The Corona pandemic spoiled that, too, but now, five years after the cornerstone ceremony, the public can finally get in to see Oslo’s new landmark. Weekend festivities were due to begin with ceremonies outdoors that will include King Harald V and Queen Sonja, the head of Oslo’s city government Raymond Johansen, the mayor and lots of other “prominent guests.” Up to 7,000 people will be ushered inside during the course of the evening, and a total of 20,000 through the opening weekend.

Johansen seemed keen on overlooking MUNCH‘s troubled past. He has acknowledged that Munch’s decision to will his art collection to the city is “the largest and most important gift Oslo has received,” and that such a gift demands “great responsibility” because it was “a gift to us all.” He went on to tell newspaper Dagsavisen last month, however, that “we managed it well at Tøyen, and now we have built a whole new house for Munch here in Bjørvika,” glossing over all the trouble along the way and what many claim were years of irresponsibility.

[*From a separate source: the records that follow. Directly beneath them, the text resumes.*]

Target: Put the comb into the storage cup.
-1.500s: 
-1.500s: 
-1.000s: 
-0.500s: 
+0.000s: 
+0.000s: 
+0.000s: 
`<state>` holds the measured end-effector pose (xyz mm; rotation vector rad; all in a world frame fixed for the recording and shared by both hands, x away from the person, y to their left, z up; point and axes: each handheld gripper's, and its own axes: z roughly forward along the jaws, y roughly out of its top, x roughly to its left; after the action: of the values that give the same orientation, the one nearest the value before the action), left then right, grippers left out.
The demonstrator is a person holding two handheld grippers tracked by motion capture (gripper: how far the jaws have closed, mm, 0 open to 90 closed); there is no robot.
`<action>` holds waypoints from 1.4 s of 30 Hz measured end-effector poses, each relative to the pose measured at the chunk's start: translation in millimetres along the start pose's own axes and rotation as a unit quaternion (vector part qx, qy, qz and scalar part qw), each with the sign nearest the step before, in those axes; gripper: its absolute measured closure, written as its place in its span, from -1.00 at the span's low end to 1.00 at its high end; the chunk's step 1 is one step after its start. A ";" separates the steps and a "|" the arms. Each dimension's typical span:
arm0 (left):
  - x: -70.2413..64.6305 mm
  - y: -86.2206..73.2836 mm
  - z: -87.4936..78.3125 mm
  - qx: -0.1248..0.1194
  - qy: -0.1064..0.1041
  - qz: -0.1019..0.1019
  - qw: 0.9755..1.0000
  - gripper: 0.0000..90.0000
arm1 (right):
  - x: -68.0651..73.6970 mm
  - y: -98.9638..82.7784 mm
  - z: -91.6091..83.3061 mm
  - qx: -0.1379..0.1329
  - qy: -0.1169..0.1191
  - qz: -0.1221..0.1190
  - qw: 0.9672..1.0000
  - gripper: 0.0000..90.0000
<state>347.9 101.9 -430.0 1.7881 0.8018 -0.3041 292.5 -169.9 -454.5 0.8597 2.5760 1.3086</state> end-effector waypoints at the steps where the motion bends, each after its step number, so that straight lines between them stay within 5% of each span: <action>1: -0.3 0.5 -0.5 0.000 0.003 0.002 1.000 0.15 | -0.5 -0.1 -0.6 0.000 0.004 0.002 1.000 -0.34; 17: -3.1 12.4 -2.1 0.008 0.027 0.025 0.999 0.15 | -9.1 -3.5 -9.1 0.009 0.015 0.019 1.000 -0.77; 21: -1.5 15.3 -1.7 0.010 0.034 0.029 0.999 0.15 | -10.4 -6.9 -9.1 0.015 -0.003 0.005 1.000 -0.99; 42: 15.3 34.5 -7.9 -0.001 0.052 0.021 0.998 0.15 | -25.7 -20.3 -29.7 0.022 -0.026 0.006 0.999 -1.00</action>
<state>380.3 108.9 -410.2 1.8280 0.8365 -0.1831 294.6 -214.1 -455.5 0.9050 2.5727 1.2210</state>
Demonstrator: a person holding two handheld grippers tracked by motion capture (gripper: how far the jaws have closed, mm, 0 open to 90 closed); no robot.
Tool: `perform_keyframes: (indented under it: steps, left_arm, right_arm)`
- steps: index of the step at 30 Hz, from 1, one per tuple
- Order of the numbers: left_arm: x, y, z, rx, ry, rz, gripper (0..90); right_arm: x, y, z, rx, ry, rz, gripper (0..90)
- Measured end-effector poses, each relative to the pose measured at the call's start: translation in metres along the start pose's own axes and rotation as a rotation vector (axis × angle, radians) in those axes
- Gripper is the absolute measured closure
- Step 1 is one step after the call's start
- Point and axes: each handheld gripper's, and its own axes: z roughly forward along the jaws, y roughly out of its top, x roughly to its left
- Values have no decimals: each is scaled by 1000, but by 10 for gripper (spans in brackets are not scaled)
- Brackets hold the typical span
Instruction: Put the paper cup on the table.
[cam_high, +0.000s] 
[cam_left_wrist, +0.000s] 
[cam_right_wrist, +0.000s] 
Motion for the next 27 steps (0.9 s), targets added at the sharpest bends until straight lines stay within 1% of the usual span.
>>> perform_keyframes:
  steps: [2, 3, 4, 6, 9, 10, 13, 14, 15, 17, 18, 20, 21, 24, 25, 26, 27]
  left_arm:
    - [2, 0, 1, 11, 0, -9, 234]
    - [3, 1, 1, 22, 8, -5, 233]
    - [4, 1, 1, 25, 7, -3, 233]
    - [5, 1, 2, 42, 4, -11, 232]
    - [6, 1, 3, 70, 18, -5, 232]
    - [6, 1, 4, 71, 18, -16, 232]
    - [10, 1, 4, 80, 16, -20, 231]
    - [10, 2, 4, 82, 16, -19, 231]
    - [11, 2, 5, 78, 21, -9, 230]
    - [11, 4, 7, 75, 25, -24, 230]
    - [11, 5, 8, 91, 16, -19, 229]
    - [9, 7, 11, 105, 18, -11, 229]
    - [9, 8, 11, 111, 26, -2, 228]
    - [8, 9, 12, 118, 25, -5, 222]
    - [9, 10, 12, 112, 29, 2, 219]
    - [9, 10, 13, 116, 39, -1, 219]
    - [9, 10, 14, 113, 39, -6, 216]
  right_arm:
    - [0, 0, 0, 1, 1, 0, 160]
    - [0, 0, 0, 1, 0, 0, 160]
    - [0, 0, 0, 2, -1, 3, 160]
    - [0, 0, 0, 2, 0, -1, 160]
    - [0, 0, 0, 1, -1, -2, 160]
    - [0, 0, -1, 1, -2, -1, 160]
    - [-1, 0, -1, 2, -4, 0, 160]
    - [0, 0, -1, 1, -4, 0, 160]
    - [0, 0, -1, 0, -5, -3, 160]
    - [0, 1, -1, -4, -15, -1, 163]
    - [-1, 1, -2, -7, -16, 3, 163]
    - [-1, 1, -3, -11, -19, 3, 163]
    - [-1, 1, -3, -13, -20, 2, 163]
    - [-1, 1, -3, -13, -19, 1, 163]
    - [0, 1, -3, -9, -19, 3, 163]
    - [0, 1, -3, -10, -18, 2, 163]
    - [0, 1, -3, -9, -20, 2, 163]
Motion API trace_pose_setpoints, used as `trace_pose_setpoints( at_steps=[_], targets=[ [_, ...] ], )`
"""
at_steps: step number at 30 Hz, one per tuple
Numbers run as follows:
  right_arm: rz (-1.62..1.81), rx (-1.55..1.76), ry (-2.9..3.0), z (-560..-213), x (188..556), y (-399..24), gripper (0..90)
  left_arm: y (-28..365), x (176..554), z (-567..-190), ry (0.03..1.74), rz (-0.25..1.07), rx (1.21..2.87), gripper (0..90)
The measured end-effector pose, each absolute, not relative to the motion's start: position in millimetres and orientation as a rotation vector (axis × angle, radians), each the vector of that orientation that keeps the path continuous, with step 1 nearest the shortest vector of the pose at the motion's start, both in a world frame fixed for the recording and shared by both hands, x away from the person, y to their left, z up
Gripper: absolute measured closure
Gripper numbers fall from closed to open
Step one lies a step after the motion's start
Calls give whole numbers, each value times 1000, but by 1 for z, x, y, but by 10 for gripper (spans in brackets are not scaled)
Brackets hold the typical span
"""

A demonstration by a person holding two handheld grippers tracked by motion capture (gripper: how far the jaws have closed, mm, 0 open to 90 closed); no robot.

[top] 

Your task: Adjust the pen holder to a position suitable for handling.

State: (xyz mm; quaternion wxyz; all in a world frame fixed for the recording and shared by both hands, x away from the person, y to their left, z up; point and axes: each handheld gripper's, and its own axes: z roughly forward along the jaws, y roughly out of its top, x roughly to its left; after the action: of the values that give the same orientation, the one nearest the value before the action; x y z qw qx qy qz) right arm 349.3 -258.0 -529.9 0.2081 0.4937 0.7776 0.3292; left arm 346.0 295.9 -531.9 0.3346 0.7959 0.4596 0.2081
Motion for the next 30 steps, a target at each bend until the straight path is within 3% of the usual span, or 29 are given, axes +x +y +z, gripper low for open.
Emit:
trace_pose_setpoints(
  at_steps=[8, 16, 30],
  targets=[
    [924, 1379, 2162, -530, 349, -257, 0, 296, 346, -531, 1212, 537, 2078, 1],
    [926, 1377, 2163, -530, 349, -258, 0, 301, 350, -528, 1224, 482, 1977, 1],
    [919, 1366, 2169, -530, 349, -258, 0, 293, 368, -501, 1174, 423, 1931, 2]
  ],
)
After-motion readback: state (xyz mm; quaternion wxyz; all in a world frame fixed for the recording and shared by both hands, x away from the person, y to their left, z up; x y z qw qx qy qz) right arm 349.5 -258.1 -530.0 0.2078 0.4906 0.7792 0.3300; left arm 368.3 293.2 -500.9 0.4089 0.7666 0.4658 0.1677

MUNCH director Stein Olav Henrichsen was also looking forward, after keeping the old Munch Museum going for years despite funding uncertainty. “This is a big day for us,” he told reporters at a press preview of the new museum on Wednesday. He praised the patience and cooperation he and his staff had with architect Juan Herreros, who’s also in Oslo for the opening and stresses MUNCH “is not only a museum of art,” rather “an instrument” for social interaction. He called it a “symbol” that’s part of Norway’s new skyline. It will be open seven days a week, often late into the evening.